After the end of war Mile Budak returned to Zagreb. In 1920 he received a law degree at University of Zagreb in 1920 and became clerk in the office of Ante Pavelić. He became active in Croatian Party of Rights (HSP) and was elected in Zagreb City Assembly. In 1920s he was the editor of political magazines close to HSP.
In 1932 he survived an assassination attempt from men close to the Kingdom of Yugoslavia. This convinced him to emigrate to Italy, join Ustashas and become commandant of Ustasha training camp. In 1938 he returned to Zagreb, where he started Hrvatski narod, a weekly newspaper. In 1940 authorities had that magazine banned, and Budak arrested.
When the Independent State of Croatia was formed, Mile Budak became minister of education and religious worship.
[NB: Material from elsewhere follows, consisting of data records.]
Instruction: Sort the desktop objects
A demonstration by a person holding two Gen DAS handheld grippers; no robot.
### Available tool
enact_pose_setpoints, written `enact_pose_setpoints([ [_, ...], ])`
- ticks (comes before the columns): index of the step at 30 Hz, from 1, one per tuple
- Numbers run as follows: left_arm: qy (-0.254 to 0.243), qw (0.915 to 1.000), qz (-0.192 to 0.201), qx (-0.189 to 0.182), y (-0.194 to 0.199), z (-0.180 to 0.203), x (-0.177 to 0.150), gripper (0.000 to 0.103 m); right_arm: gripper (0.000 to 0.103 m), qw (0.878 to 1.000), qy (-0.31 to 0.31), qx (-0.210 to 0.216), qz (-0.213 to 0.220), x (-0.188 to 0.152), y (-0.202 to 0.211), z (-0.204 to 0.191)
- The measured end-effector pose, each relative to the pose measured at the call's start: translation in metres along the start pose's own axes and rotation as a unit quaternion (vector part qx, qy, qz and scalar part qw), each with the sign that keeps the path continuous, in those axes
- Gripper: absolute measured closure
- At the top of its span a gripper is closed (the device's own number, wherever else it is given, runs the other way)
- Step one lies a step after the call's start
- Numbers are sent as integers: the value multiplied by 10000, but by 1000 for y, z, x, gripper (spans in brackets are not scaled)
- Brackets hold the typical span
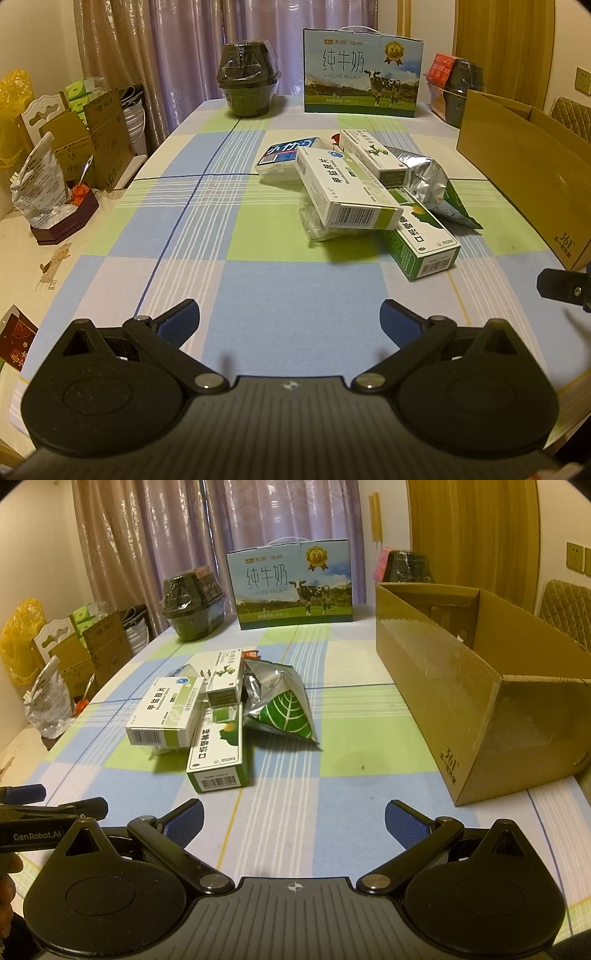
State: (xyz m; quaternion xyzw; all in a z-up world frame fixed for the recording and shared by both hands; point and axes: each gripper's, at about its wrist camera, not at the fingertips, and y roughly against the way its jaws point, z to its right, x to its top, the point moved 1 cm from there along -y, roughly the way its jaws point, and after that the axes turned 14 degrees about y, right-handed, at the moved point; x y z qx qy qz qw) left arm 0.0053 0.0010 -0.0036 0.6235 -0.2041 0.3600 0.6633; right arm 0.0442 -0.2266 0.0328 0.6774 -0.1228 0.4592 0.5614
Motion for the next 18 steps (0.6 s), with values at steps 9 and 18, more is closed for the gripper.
enact_pose_setpoints([
  [9, 27, 10000, 17, 17, 1, 0, 2, 1, 2, 10000, 10, 5, 6, 0, 0, 0],
  [18, 21, 10000, 18, 25, 1, 0, 2, 1, 2, 10000, 21, 6, 6, 1, 0, 0],
])
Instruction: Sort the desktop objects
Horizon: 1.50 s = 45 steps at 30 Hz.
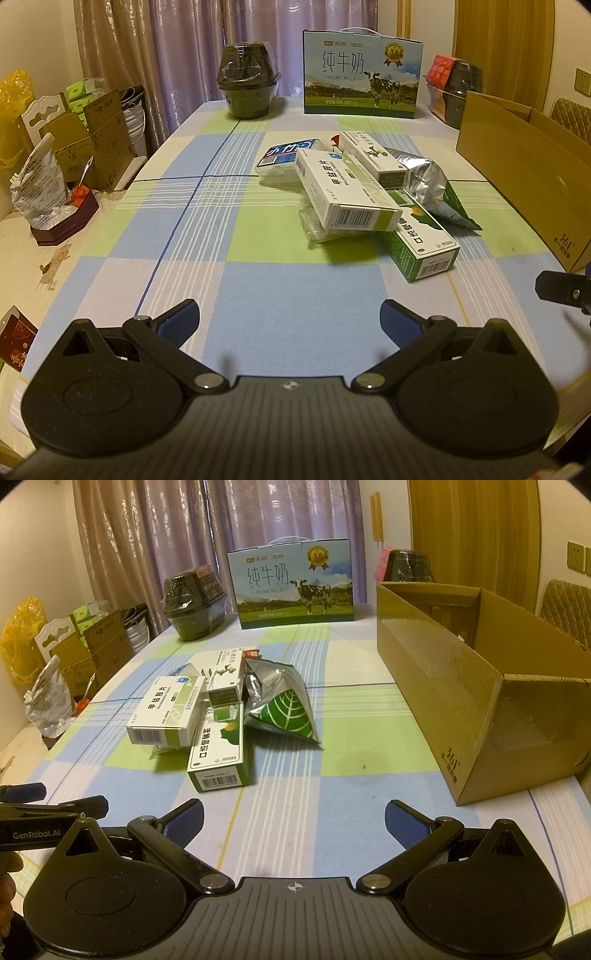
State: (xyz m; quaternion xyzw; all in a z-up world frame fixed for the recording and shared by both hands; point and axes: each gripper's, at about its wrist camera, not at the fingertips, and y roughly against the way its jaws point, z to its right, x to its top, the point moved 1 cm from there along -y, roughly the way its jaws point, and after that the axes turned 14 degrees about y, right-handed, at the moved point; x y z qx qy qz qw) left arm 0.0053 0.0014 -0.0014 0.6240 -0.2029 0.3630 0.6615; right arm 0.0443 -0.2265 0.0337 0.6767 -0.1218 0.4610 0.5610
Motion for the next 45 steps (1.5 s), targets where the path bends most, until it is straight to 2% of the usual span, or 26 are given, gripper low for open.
enact_pose_setpoints([
  [12, -101, 9998, 194, 46, 3, 6, 10, 1, 2, 9995, 144, 242, 116, 2, -6, -7],
  [21, -134, 9991, 265, -286, -7, 9, 35, 1, 2, 9967, 603, 506, 177, 15, -45, -22],
  [22, -146, 9990, 288, -307, -9, 10, 38, 1, 4, 9962, 629, 569, 174, 17, -51, -23],
  [25, -192, 9988, 335, -296, -19, 10, 47, 1, 17, 9947, 689, 748, 137, 22, -69, -27],
  [32, -57, 9988, 201, -436, -36, 10, 58, 1, 23, 9912, 948, 912, 146, 30, -101, -40],
  [33, -59, 9987, 197, -458, -38, 10, 59, 1, 27, 9909, 968, 928, 151, 30, -104, -42],
  [34, -72, 9986, 188, -481, -39, 12, 60, 1, 40, 9906, 980, 939, 146, 30, -106, -42],
  [35, -100, 9985, 177, -507, -41, 14, 60, 1, 49, 9906, 1003, 925, 129, 29, -108, -42],
  [45, -368, 9976, 96, -586, -67, 49, 67, 1, 50, 9904, 1178, 707, 148, 23, -97, -38],
])
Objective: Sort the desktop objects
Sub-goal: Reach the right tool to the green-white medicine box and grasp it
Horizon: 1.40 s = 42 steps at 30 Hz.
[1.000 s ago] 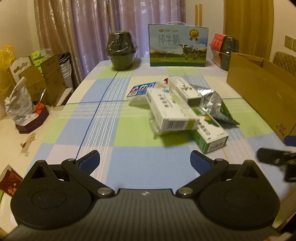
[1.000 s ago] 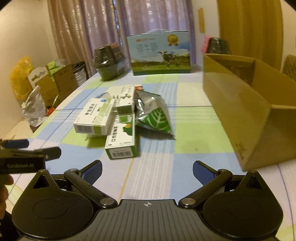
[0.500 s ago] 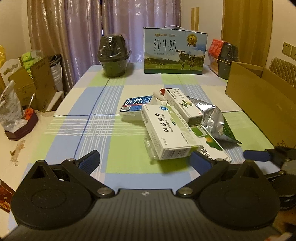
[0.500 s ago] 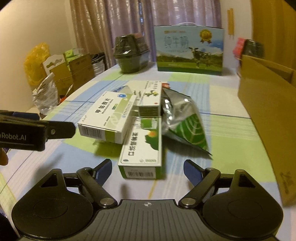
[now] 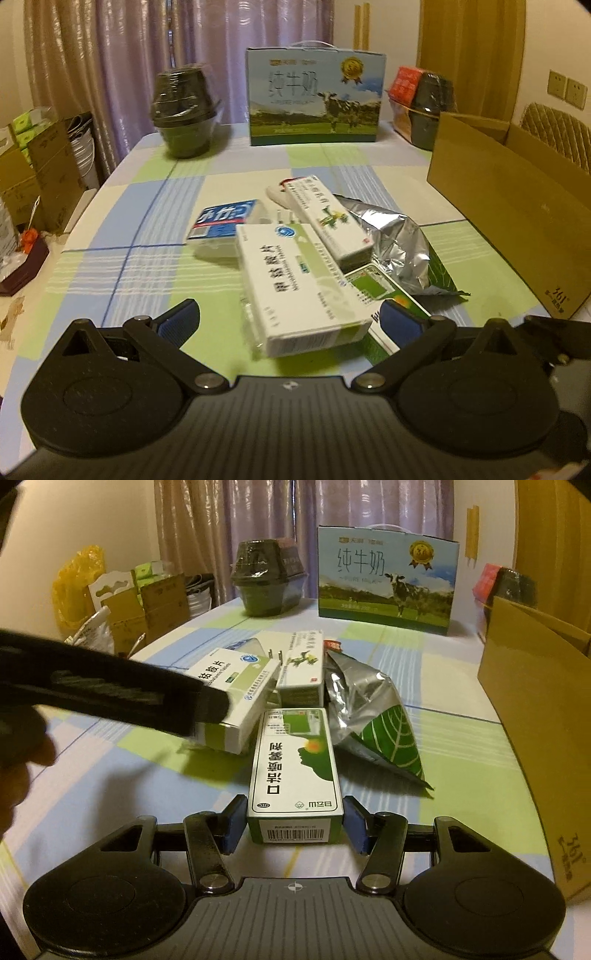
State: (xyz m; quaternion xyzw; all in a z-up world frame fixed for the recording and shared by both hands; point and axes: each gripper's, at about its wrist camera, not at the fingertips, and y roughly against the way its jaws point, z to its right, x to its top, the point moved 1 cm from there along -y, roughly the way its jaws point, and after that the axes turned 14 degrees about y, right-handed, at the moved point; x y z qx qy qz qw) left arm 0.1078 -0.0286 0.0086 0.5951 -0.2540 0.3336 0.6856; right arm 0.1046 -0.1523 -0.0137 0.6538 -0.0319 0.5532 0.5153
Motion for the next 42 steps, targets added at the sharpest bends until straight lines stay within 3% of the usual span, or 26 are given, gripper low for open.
enact_pose_setpoints([
  [3, -243, 9996, 47, 158, -13, 11, 1, 4, 50, 10000, -8, -2, -13, -1, 2, 1],
  [6, -441, 9987, -37, 252, -24, 16, -1, 20, 50, 10000, -43, -3, -13, -2, 3, 3],
  [8, -500, 9985, -86, 226, -27, 17, -2, 23, 51, 10000, -70, -1, -23, -2, 4, 4],
  [10, -679, 9974, -36, 225, -25, 21, -5, 36, 51, 10000, -73, -21, -13, -2, 7, 4],
  [15, -820, 9964, -127, 175, -12, 20, -17, 56, 51, 9999, -79, -64, -71, -3, 19, 4],
  [20, -743, 9967, -318, 77, 4, 9, -37, 57, 51, 9993, -309, -94, -176, -10, 37, 8],
  [23, -637, 9978, -186, 45, 14, 7, -43, 30, 51, 9991, -398, -5, -124, -14, 48, 7],
  [27, -777, 9970, 14, -50, 17, 12, -42, 19, 51, 9994, -321, 144, -32, -15, 59, 4],
  [33, -1070, 9943, -46, -9, 3, 28, -48, 17, 51, 9977, -523, -431, -97, -19, 66, 19],
  [36, -1466, 9889, -49, 247, -8, 40, -56, 15, 51, 9969, -506, -536, -272, -23, 61, 21],
  [38, -1694, 9844, 11, 480, -12, 44, -62, 17, 51, 9964, -585, -504, -349, -27, 57, 23],
  [40, -1771, 9829, -59, 512, -15, 44, -63, 27, 50, 9963, -600, -517, -322, -28, 56, 24],
  [42, -1792, 9824, -70, 513, -13, 43, -65, 29, 42, 9964, -561, -545, -314, -28, 55, 25],
])
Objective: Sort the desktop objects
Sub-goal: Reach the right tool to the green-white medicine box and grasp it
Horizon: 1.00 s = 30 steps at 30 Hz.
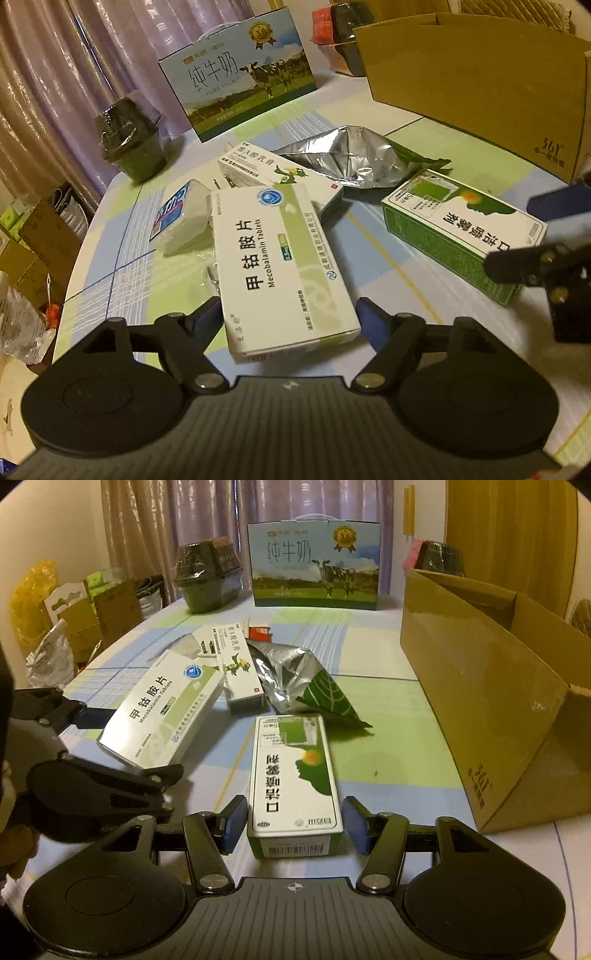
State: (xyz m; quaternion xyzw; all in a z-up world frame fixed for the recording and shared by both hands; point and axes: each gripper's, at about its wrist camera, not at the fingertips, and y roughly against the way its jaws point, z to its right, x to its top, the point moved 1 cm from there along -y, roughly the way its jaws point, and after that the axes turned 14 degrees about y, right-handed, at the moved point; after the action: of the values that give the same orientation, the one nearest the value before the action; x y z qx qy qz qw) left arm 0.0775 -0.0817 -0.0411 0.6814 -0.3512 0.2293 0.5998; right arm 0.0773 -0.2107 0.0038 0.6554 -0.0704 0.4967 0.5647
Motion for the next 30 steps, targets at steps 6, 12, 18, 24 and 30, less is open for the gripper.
enact_pose_setpoints([
  [6, 264, 9983, -115, -504, 26, -7, -7, 34, 50, 9999, -27, 92, -118, 0, 0, -1],
  [12, 506, 9960, -210, -699, 50, -7, -22, 33, 50, 9996, -19, -157, -238, -5, 20, -2],
  [18, 449, 9966, -81, -679, 41, -8, -18, 20, 27, 9994, -49, -352, -48, -9, 24, 2],
  [24, 643, 9943, -216, -823, 18, -13, -10, 20, 28, 9996, -136, -154, -201, -8, 3, 9],
  [30, 749, 9927, -298, -896, 10, -15, -9, 24, 42, 9996, -77, -108, -250, -4, -13, 9],
])
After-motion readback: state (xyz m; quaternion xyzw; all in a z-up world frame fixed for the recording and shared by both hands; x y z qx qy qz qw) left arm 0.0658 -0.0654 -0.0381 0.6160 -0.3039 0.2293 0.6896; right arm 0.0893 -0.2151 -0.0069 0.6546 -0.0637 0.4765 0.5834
As such he publicly stated that forcible conversion, expulsion and extermination of the ethnic Serb minority was the official national policy. He later became foreign minister and Croatian ambassador to Nazi Germany. When NDH collapsed in May 1945, Mile Budak was captured by Tito's Partisans, sentenced to death after a one-day trial and executed. The rest of Mile Budak's family perished in the Bleiburg massacre.
He is famous for formulating a project of how to get rid of Orthodox Serbs from NDH. One third are to be killed, one third expelled and remaining third converted into Catholicism (Budak's ideology).
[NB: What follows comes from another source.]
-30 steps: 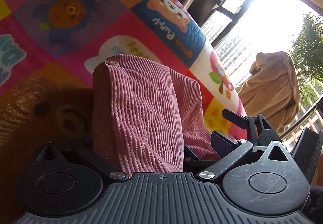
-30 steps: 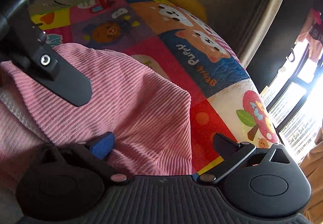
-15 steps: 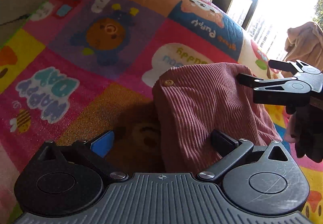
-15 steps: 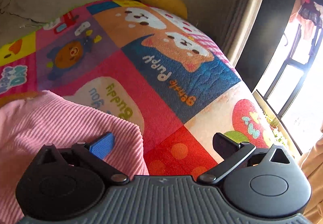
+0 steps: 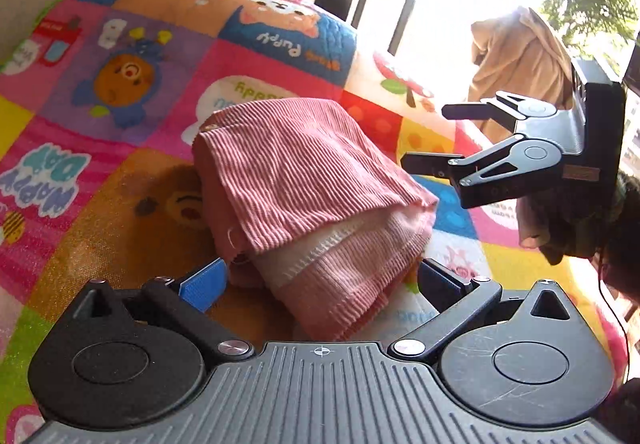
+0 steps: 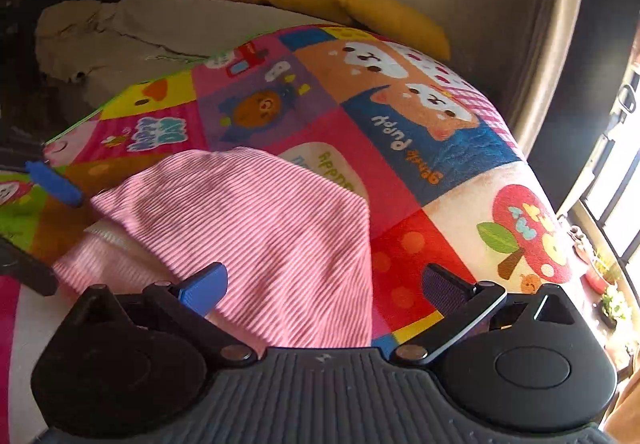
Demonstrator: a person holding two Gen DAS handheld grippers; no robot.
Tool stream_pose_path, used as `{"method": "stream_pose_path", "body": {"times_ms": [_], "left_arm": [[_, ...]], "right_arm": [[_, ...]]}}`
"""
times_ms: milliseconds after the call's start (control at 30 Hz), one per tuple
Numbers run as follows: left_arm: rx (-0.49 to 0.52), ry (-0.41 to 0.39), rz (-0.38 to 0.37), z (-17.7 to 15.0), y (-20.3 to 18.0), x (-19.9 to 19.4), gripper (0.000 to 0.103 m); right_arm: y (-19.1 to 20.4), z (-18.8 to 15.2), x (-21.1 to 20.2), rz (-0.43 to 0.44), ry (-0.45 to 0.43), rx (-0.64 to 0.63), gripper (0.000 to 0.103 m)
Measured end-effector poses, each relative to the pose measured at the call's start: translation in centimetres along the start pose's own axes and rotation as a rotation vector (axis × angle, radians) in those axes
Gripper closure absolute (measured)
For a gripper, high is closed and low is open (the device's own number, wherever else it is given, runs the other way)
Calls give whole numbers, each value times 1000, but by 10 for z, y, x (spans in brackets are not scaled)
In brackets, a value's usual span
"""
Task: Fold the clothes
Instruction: 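Release the dress bundle and pull both grippers back from it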
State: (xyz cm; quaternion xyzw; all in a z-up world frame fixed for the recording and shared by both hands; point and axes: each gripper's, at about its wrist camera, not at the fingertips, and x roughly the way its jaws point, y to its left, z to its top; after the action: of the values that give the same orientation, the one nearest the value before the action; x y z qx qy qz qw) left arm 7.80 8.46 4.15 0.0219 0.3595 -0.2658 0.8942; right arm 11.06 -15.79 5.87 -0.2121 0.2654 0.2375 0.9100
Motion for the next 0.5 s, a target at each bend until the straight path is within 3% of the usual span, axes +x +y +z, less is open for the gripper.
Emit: {"method": "stream_pose_path", "body": {"times_ms": [67,167,267,333,400,500], "left_arm": [[54,27,110,-2,-7,11,0],[31,22,272,1,6,24,0],[-106,6,307,11,33,28,0],[-126,-8,374,16,43,34,0],[-148,2,383,19,50,37,0],[-146,-8,233,17,47,26,0]], "right_arm": [[21,-4,-7,68,41,-62,0],[36,0,4,62,131,36,0],[40,4,23,-51,139,75,0],[33,9,39,-153,112,79,0],[21,13,51,-160,125,141,0],[12,11,44,-125,125,152,0]]}}
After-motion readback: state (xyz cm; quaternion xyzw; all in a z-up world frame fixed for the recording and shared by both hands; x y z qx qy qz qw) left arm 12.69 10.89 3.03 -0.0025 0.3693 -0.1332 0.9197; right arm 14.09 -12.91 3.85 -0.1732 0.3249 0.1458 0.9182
Budak was also known for his literary work, especially novels and plays in which he had glorified Croatian peasantry. The best known part of his opus is novel Ognjište (Hearth), in which described the customs and lifestyles of people in his native Lika region.
After the war his books were banned by Yugoslav Communist authorities. Because of that, many Croatian nationalists viewed Mile Budak as great figure of Croatian literature, equal, if not superior to left-wing Miroslav Krleža. Following Croatian independence in early 1990s, the government of Franjo Tuđman started to rehabilitate Budak historically.
Many Croatian cities, including Split, had streets named after him and Croatian Radiotelevision aired a dramatisation of Budak's autobiographical account of the 1915-16 Serb retreat through Albania. The official line was that Budak should be viewed as an important literary figure, independently of his controversial role in World War II. This caused reaction from the left-wing, liberal minority of the Croatian public, most notably Feral Tribune, which launched a year's long campaign to have Budak-named streets renamed.
In 2003., Ivo Sanader's government decided to finally deal with the issue which resulted in renaming all the streets bearing Budak's name. In 2004 a plaque commemorating Budak's birth in Sveti Rok was removed by Ivo Sanader's government, in an attempt to show that his government is distancing itself from the controversial policies of the late Tuđman.